Hi, I'm not sure if I'm giving the correct answer for this problem. The question states; The values of computers in the years after its purchase date are listed in the following table. Year 0=1500, Year1=1200, Year2=1100,Year3 +1000, Year 4 = 800, Year 5 =400, Year 6= 200. Givent hat the equation of the regression line between value and year is y = -207.14x + 1507.14 with an R^2 value of 0.9622, how reliable do you think the regression equation is at predicting the future value of a computer in 5 years?

My answer: first I drew a scatter plot, then I got the correlation coefficient which is 0.981. I preidicted strong, negative correlation. I'm just concerned this isn't the correct procedure because the next question asks me to calculate the corrrelation coefficient between year and value which I already did for this question. Any help is greatly appreciated.

(5,400)

the actual value of y-the predicted value
400-471.44=-71.44 big difference between the actual value and predicted value of y therefore the regression equation is not very reliable.

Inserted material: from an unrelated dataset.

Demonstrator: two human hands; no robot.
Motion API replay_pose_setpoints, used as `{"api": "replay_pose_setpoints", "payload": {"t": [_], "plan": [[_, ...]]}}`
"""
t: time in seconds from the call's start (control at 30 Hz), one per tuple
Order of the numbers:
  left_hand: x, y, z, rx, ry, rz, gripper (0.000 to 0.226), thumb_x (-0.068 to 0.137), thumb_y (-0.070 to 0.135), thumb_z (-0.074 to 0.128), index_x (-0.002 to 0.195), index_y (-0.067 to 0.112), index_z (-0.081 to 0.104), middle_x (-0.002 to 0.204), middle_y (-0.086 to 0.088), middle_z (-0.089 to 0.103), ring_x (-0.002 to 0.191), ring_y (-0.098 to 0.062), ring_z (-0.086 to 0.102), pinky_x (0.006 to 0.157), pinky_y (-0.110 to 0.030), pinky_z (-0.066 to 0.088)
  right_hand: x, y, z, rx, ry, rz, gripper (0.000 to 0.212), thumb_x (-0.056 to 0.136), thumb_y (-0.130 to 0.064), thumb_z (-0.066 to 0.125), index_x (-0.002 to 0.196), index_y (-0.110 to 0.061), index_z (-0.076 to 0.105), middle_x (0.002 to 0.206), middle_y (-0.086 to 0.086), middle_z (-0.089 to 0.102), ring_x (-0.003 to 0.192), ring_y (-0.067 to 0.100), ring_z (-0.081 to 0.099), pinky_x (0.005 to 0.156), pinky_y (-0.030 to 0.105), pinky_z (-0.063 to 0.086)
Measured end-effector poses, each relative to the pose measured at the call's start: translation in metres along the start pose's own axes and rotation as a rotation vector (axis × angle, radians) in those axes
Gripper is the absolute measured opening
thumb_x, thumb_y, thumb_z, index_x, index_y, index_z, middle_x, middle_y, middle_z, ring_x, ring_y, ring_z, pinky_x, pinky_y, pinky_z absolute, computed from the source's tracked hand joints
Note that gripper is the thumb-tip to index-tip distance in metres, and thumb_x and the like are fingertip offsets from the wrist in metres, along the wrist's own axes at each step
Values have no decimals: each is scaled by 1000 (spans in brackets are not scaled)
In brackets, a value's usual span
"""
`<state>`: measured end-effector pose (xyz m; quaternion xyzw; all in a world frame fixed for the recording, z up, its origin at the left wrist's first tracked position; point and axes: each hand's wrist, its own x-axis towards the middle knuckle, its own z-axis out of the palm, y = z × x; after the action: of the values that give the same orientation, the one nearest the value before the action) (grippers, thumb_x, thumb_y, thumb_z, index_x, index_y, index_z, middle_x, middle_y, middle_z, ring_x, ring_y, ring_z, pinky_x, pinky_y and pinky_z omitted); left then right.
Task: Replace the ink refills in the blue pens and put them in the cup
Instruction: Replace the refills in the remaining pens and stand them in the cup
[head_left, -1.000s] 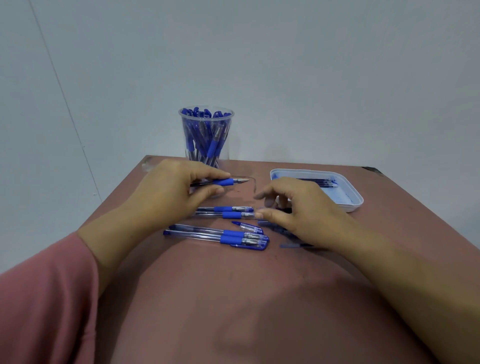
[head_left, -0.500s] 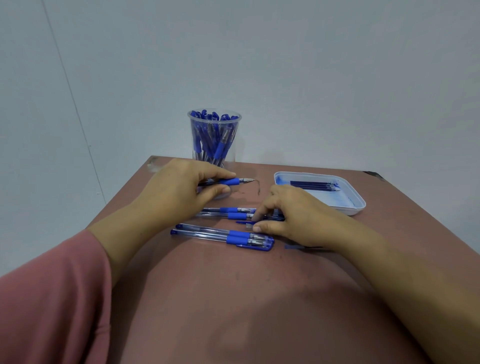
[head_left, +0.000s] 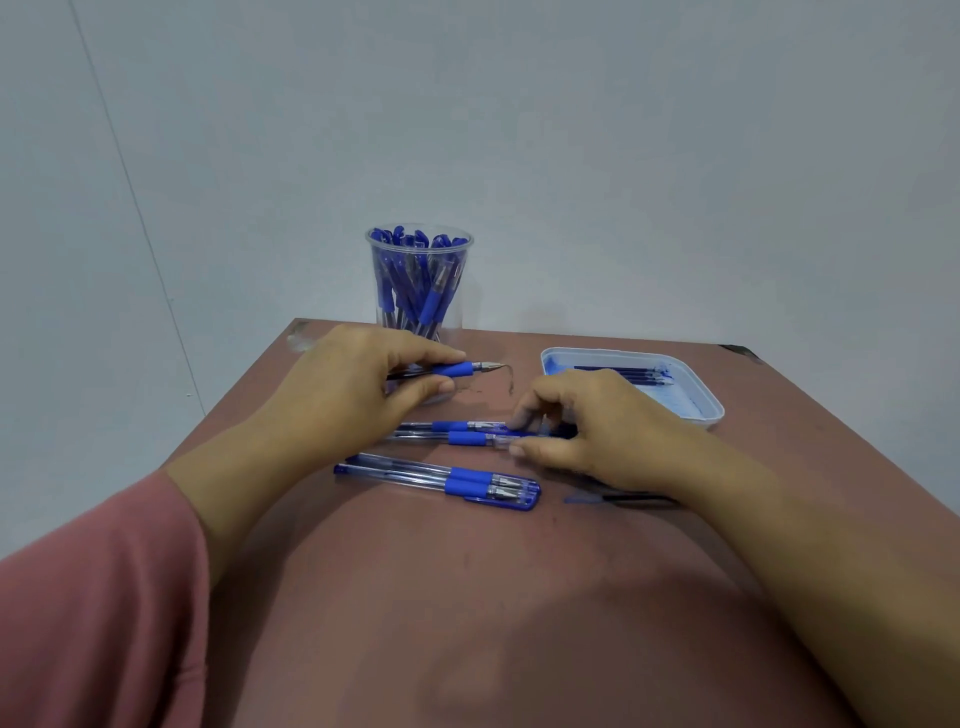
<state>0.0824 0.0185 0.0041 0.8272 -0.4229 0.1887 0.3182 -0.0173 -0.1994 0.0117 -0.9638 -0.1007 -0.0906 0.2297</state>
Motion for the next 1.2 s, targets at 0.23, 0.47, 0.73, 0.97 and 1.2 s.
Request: {"api": "replay_pose_setpoints", "payload": {"t": [0.23, 0.47, 0.73, 0.97, 1.2], "plan": [[-1, 2, 3, 34, 28, 64, 28, 81, 32, 74, 108, 40, 71, 74, 42, 51, 81, 12, 58, 69, -16, 50, -9, 16, -20, 182, 168, 61, 6, 84, -31, 72, 85, -31, 66, 82, -14, 68, 78, -6, 60, 70, 4, 40], [-4, 3, 10, -48, -9, 78, 31, 81, 32, 73, 110, 41, 69, 92, 26, 69, 86, 6, 63, 76, -26, 55, -8, 11, -16, 241, 207, -15, 15, 87, -27, 67, 83, -40, 63, 90, -18, 70, 84, -3, 64, 75, 2, 40], [-5, 8, 14, -63, -42, 114, 30, 82, 34, 71, 111, 37, 70, 94, 26, 69, 85, 8, 64, 73, -13, 51, -7, 5, -8, 232, 139, -114, 18, 90, -27, 65, 95, -44, 64, 92, -26, 66, 89, -2, 63, 80, 11, 46], [-6, 12, 14, -51, -17, 128, 31, 83, 28, 72, 112, 38, 69, 88, 40, 56, 81, 18, 58, 71, -3, 41, -5, 12, -1, 63, 261, -204, 26, 89, -20, 67, 111, -33, 69, 83, -44, 57, 90, -12, 56, 81, 2, 37], [-10, 19, 22, -111, 72, 114, 25, 85, 28, 70, 110, 28, 72, 96, 32, 63, 82, 17, 59, 71, -2, 41, -3, 15, 6, 38, 407, -278, 26, 88, -24, 63, 112, -18, 71, 98, -18, 67, 94, -9, 58, 82, 5, 41]]}}
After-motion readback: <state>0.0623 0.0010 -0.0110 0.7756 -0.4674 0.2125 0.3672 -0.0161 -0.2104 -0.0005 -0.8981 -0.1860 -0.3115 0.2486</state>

To determine the reliability of the regression equation at predicting the future value of a computer in 5 years, you need to evaluate the coefficient of determination (R^2 value) and its interpretation.

The coefficient of determination (R^2) measures the proportion of the variation in the dependent variable (value) that can be explained by the independent variable (year) in the regression equation. It ranges from 0 to 1, where 0 indicates no relationship between the variables, and 1 indicates a perfect predictive relationship.

In this case, the given R^2 value is 0.9622, which is close to 1. This indicates that 96.22% of the variation in the values of computers can be explained by the year variable in the regression equation.

Based on this interpretation, it can be concluded that the regression equation is highly reliable at predicting the future value of a computer in 5 years. This high R^2 value suggests a strong predictive relationship between the year and the value of computers.

Regarding your concern about calculating the correlation coefficient between year and value, you have correctly calculated it to be 0.981. The correlation coefficient measures the strength and direction of the linear relationship between the two variables. It helps in assessing the level of linear association but is less informative about the predictive power of a regression equation in terms of future values.

In summary, you followed the correct procedure by calculating the correlation coefficient (0.981) and correctly interpreting it as a strong negative correlation. Additionally, the high R^2 value (0.9622) demonstrates the reliability of the regression equation in predicting the future value of a computer in 5 years.